Each record below has to be printed verbatim.

|---|

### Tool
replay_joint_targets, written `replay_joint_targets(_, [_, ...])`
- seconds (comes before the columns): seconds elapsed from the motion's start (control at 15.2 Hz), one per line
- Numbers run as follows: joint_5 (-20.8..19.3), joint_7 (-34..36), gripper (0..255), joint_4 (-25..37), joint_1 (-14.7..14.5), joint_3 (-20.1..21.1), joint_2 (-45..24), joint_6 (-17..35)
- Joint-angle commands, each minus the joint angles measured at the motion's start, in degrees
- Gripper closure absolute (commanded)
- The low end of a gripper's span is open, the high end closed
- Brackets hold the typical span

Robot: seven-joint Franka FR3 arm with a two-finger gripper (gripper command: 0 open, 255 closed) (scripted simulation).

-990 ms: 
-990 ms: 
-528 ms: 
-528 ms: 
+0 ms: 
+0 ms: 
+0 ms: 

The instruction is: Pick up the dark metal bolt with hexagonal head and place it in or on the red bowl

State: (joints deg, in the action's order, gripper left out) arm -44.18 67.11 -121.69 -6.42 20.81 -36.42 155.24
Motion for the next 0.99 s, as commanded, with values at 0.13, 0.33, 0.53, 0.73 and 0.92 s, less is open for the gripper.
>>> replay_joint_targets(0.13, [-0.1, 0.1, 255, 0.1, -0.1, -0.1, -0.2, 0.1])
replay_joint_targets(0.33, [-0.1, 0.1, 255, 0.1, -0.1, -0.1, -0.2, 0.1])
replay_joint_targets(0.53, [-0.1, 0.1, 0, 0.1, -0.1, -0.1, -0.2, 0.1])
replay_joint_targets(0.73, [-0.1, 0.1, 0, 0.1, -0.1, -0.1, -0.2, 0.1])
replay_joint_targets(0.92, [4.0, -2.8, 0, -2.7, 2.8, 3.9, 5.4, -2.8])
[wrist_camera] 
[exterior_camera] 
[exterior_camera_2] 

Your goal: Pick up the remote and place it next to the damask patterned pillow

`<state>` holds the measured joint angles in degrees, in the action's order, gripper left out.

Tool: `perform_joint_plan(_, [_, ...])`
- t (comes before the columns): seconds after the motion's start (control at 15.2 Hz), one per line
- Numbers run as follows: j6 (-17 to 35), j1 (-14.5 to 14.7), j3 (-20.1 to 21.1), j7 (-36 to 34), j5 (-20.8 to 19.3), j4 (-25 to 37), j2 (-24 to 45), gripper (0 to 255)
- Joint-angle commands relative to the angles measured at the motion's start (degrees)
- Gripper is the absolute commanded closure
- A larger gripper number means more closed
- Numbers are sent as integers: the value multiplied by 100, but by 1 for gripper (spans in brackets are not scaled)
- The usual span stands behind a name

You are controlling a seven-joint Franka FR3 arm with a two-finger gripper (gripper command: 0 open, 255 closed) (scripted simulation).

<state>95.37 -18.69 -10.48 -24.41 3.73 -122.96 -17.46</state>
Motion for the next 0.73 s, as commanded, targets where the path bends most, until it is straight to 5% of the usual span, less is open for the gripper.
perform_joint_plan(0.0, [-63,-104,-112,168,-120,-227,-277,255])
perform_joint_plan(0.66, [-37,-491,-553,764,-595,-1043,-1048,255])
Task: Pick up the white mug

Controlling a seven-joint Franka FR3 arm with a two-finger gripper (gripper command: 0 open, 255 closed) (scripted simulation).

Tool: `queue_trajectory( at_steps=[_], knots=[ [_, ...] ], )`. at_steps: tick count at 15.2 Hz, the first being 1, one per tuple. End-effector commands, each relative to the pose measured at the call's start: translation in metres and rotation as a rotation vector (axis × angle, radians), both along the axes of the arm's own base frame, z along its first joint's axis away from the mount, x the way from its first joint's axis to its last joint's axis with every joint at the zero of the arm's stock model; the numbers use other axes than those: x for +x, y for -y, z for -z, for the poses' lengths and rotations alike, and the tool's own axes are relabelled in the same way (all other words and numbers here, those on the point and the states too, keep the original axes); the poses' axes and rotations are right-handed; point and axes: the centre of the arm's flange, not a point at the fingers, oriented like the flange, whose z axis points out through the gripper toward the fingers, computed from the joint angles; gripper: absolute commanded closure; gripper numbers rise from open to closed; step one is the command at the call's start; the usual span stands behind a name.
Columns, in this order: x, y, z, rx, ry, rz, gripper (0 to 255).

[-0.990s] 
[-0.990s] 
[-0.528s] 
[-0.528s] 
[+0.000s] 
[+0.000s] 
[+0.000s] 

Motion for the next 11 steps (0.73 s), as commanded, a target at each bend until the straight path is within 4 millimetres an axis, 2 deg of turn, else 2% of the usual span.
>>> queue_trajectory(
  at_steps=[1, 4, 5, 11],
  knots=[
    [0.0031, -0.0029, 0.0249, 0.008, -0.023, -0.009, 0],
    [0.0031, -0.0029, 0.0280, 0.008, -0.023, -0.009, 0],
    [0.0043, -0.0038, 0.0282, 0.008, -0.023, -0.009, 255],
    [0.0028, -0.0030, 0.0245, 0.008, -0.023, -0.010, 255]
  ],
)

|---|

**Exercise result**
### Tool
replay_joint_targets, written `replay_joint_targets(_, [_, ...])`
- seconds (comes before the columns): seconds elapsed from the motion's start (control at 15.2 Hz), one per line
- Numbers run as follows: joint_5 (-20.8..19.3), joint_7 (-34..36), gripper (0..255), joint_4 (-25..37), joint_1 (-14.7..14.5), joint_3 (-20.1..21.1), joint_2 (-45..24), joint_6 (-17..35)
- Joint-angle commands, each minus the joint angles measured at the motion's start, in degrees
- Gripper closure absolute (commanded)
- The low end of a gripper's span is open, the high end closed
- Brackets hold the typical span

Robot: seven-joint Franka FR3 arm with a two-finger gripper (gripper command: 0 open, 255 closed) (scripted simulation).

-990 ms: 
-990 ms: 
-528 ms: 
-528 ms: 
+0 ms: 
+0 ms: 
+0 ms: 

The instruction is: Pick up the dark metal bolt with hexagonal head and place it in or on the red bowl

State: (joints deg, in the action's order, gripper left out) arm -44.18 67.11 -121.69 -6.42 20.81 -36.42 155.24
Motion for the next 0.99 s, as commanded, with values at 0.13, 0.33, 0.53, 0.73 and 0.92 s, less is open for the gripper.
>>> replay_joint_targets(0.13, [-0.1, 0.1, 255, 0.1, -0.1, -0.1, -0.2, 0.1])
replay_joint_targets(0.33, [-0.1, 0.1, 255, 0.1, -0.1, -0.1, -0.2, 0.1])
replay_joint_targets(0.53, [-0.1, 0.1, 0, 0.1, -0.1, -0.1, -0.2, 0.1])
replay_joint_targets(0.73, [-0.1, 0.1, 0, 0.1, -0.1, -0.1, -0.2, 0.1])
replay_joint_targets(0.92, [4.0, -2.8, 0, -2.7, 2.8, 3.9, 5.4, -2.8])
[wrist_camera] 
[exterior_camera] 
[exterior_camera_2] 

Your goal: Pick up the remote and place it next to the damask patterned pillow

`<state>` holds the measured joint angles in degrees, in the action's order, gripper left out.

Tool: `perform_joint_plan(_, [_, ...])`
- t (comes before the columns): seconds after the motion's start (control at 15.2 Hz), one per line
- Numbers run as follows: j6 (-17 to 35), j1 (-14.5 to 14.7), j3 (-20.1 to 21.1), j7 (-36 to 34), j5 (-20.8 to 19.3), j4 (-25 to 37), j2 (-24 to 45), gripper (0 to 255)
- Joint-angle commands relative to the angles measured at the motion's start (degrees)
- Gripper is the absolute commanded closure
- A larger gripper number means more closed
- Numbers are sent as integers: the value multiplied by 100, but by 1 for gripper (spans in brackets are not scaled)
- The usual span stands behind a name

You are controlling a seven-joint Franka FR3 arm with a two-finger gripper (gripper command: 0 open, 255 closed) (scripted simulation).

<state>95.37 -18.69 -10.48 -24.41 3.73 -122.96 -17.46</state>
Motion for the next 0.73 s, as commanded, targets where the path bends most, until it is straight to 5% of the usual span, less is open for the gripper.
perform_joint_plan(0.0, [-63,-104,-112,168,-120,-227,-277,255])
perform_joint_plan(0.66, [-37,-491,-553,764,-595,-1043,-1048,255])
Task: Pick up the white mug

Controlling a seven-joint Franka FR3 arm with a two-finger gripper (gripper command: 0 open, 255 closed) (scripted simulation).

Tool: `queue_trajectory( at_steps=[_], knots=[ [_, ...] ], )`. at_steps: tick count at 15.2 Hz, the first being 1, one per tuple. End-effector commands, each relative to the pose measured at the call's start: translation in metres and rotation as a rotation vector (axis × angle, radians), both along the axes of the arm's own base frame, z along its first joint's axis away from the mount, x the way from its first joint's axis to its last joint's axis with every joint at the zero of the arm's stock model; the numbers use other axes than those: x for +x, y for -y, z for -z, for the poses' lengths and rotations alike, and the tool's own axes are relabelled in the same way (all other words and numbers here, those on the point and the states too, keep the original axes); the poses' axes and rotations are right-handed; point and axes: the centre of the arm's flange, not a point at the fingers, oriented like the flange, whose z axis points out through the gripper toward the fingers, computed from the joint angles; gripper: absolute commanded closure; gripper numbers rise from open to closed; step one is the command at the call's start; the usual span stands behind a name.
Columns, in this order: x, y, z, rx, ry, rz, gripper (0 to 255).

[-0.990s] 
[-0.990s] 
[-0.528s] 
[-0.528s] 
[+0.000s] 
[+0.000s] 
[+0.000s] 

Motion for the next 11 steps (0.73 s), as commanded, a target at each bend until the straight path is within 4 millimetres an axis, 2 deg of turn, else 2% of the usual span.
>>> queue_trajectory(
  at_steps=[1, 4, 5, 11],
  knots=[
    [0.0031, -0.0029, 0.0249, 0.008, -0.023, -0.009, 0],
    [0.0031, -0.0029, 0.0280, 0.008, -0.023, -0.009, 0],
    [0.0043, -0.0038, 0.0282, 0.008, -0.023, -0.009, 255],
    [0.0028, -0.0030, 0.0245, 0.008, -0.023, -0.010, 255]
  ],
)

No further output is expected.